AUSTIN (KXAN) – Some small business owners in Austin are confident their companies will see a boost from federal tax reform.
“I think it’s just a big benefit on multiple levels for the business – growing, hiring people, expanding but also putting money back into the hands of people who work at ABC,” Bobby Jenkins of ABC Home & Commercial Services told Sen.
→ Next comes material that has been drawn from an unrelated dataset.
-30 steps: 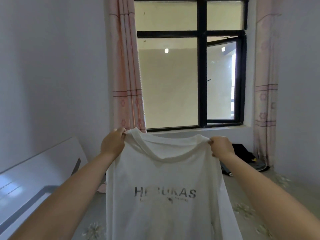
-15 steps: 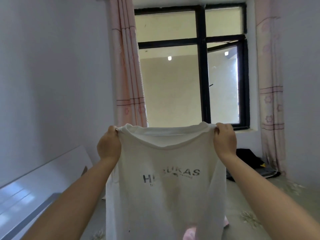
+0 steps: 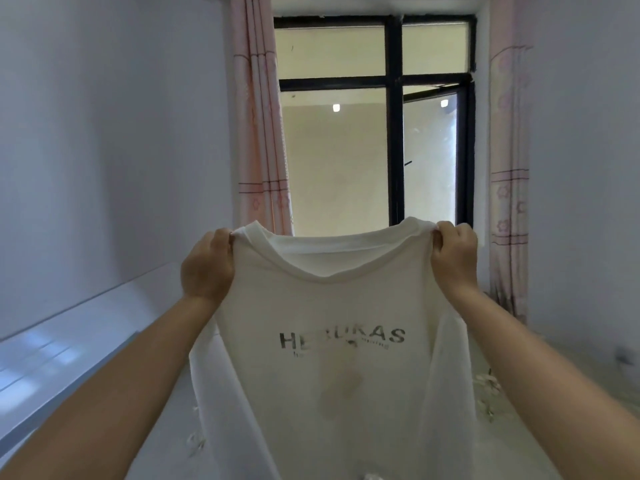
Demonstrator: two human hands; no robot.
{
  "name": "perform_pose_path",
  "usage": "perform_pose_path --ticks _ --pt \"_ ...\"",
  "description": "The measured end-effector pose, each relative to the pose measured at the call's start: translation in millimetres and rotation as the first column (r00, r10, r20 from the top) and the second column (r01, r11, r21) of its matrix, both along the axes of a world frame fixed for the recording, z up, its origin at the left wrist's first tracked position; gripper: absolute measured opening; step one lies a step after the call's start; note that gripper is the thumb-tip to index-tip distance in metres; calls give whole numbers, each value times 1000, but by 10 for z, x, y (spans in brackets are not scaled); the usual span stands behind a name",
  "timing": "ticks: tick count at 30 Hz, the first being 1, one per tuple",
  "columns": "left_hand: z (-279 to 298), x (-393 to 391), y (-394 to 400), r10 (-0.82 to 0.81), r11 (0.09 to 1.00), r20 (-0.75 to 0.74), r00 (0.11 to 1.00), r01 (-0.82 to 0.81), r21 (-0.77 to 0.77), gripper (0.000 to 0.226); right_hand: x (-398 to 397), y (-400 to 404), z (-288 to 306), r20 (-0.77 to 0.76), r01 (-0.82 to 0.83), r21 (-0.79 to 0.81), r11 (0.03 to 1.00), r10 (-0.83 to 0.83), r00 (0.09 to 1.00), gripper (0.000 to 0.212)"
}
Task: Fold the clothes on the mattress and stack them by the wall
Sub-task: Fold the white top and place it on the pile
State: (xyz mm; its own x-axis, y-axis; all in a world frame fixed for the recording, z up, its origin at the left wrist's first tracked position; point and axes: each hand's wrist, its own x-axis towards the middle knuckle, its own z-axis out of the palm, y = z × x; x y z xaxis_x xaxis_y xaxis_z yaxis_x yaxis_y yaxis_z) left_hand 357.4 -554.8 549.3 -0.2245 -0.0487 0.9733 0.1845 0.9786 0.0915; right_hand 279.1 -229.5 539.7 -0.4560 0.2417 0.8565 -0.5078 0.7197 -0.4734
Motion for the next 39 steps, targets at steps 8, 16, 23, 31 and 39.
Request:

John Cornyn, R-Texas, during a roundtable discussion at Wally’s Burger Express.
President Donald Trump and GOP lawmakers hailed their tax changes in late December, calling it a “historic victory for the American people.”
“It seems to me that there’s going to be more competition for workers and naturally an increase in wages you’re going to have to provide your workers in order to compete for the best talent,” Cornyn said.
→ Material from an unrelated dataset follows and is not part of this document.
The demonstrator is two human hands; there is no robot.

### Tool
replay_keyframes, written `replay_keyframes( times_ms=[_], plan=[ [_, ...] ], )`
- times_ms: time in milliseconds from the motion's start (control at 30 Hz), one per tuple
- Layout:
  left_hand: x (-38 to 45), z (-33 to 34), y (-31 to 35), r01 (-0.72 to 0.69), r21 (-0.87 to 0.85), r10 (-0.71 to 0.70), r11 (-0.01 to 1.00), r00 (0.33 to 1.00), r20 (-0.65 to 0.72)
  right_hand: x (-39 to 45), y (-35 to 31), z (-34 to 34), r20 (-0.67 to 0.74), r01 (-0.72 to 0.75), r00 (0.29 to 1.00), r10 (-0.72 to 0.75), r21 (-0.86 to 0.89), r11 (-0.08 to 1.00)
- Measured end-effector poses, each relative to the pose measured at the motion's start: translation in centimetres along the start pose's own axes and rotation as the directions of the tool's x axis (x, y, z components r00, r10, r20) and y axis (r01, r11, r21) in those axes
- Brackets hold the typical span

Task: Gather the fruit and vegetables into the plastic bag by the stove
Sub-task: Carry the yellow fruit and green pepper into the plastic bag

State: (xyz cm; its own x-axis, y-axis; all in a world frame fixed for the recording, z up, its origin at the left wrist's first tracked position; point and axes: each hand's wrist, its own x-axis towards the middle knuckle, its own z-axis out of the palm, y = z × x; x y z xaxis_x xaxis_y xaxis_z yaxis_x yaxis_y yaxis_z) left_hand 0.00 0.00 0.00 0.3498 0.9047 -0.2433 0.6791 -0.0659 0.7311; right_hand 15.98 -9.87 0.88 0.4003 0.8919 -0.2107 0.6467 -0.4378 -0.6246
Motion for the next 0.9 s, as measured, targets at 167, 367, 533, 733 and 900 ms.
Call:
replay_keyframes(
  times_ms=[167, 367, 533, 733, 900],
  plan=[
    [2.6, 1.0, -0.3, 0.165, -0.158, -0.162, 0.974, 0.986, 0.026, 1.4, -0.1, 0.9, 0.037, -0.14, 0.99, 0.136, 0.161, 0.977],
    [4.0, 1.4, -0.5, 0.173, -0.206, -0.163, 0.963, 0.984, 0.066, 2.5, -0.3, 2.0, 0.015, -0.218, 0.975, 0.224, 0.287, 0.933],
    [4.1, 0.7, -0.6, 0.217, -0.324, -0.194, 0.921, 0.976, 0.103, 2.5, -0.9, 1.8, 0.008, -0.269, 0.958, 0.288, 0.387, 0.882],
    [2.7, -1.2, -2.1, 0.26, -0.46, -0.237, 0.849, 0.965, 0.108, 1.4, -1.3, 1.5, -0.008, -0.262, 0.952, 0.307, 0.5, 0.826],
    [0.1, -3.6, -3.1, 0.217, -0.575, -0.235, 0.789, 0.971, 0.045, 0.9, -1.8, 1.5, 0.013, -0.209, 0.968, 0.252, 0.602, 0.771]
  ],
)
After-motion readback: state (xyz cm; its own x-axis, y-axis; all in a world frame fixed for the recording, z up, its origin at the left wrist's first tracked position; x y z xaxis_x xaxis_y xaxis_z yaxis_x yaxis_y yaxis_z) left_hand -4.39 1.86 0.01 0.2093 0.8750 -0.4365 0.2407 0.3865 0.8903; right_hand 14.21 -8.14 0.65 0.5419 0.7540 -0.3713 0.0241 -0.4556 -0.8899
Robert Mayfield of Wally’s Burger Express agreed.
“It happens every time there’s economic growth,” Mayfield said, citing how their employees start with an hourly wage of $12 an hour.
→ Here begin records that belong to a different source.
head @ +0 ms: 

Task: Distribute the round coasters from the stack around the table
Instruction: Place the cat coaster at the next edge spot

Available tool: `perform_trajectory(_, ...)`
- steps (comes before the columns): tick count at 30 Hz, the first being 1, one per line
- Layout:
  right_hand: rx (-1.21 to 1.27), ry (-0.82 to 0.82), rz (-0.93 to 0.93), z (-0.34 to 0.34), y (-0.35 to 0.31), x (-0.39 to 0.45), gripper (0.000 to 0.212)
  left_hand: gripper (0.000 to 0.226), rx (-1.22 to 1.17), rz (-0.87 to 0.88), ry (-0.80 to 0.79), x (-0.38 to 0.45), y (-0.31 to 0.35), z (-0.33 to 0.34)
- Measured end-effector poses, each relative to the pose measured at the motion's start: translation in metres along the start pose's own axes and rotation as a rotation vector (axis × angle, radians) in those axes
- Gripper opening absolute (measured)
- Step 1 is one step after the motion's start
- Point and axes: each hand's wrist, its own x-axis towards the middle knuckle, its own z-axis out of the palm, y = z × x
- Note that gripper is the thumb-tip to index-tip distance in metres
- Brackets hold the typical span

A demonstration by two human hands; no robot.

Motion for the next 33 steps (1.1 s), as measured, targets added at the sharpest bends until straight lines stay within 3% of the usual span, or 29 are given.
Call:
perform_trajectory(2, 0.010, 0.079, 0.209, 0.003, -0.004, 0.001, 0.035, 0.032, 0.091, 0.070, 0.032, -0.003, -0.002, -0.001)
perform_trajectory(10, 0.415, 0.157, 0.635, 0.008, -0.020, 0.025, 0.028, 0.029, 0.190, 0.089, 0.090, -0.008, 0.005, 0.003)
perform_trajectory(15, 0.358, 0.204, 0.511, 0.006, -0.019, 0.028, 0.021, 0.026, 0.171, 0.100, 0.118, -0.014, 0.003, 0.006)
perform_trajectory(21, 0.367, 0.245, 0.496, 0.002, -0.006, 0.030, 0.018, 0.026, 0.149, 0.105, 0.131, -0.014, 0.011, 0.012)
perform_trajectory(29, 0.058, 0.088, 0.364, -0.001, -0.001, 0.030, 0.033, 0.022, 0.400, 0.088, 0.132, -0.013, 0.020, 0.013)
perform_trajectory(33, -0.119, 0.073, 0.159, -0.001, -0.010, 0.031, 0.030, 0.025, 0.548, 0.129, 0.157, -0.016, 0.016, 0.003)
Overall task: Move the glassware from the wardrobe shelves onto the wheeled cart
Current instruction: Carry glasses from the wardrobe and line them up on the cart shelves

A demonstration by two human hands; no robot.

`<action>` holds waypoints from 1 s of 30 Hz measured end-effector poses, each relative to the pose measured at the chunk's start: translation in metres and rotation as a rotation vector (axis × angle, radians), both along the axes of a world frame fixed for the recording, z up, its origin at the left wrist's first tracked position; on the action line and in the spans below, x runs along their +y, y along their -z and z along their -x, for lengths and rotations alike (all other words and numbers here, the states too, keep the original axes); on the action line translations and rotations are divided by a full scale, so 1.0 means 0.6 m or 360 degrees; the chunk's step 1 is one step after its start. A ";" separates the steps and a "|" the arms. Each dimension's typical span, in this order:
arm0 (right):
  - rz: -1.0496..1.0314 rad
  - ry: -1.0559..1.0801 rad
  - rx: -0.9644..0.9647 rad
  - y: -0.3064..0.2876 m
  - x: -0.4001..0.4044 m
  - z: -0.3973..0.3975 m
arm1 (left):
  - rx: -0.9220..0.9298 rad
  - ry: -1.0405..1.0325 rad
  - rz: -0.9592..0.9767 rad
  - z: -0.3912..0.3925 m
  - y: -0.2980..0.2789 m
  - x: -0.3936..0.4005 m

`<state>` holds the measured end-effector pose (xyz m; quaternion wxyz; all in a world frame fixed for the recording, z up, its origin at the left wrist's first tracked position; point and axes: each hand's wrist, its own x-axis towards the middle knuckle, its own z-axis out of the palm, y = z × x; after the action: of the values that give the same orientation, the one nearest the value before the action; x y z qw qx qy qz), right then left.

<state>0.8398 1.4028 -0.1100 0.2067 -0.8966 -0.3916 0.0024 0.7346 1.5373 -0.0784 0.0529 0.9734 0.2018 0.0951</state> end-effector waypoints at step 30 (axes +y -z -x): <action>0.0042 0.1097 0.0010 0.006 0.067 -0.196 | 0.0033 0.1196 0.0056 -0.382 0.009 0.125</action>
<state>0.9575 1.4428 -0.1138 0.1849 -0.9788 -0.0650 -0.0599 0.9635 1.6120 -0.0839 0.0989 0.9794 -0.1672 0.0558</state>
“We don’t do that because we’re nice guys,” Mayfield said. “We do that because that way you get the best people. We have a low turnover and that’s one of the reasons – we treat them right, we train them.”
Josh Agrelius, owner of Re-Bath of Austin, said his company plans on increasing employee benefits. He told Cornyn, with tax reform out of the way, he’d like to see Congress act on health care reform.
Cornyn on Trump’s Haiti remarks
The Washington Post reported last week President Trump referred to Haiti and African nations as a vulgar term during a bipartisan meeting with senators at the White House.
Reporters asked Cornyn about Trump’s statements after his meeting with the business owners at Wally’s.
“I have no way of knowing,” he said. “I’ve heard the accusation and I’ve heard the denial. I just don’t know because I wasn’t there. But certainly, if the statement was made, it’s not something how I would characterize it.”
Cornyn said right now, Congress has an opportunity to deal with border security, the diversity visa lottery and DACA talks.
“We need more engineers, more people in the sciences and that to me is just one way we could find a compromise to deal with both the desire to bring in immediate family and to also make it more merit based at the same time,” he said.
Cornyn said while there hasn’t been progress in renewing the Children’s Health Insurance Program (CHIP) and getting additional disaster relief, those are next on the checklist when Congress makes a deal on DACA. But Cornyn says CHIP will be reauthorized for at least five years.
“As soon as we can get a resolution over the DACA issue, then I think we’ll agree to the budget caps and then the disaster funding and CHIP re-authorization will follow shortly after,” he said.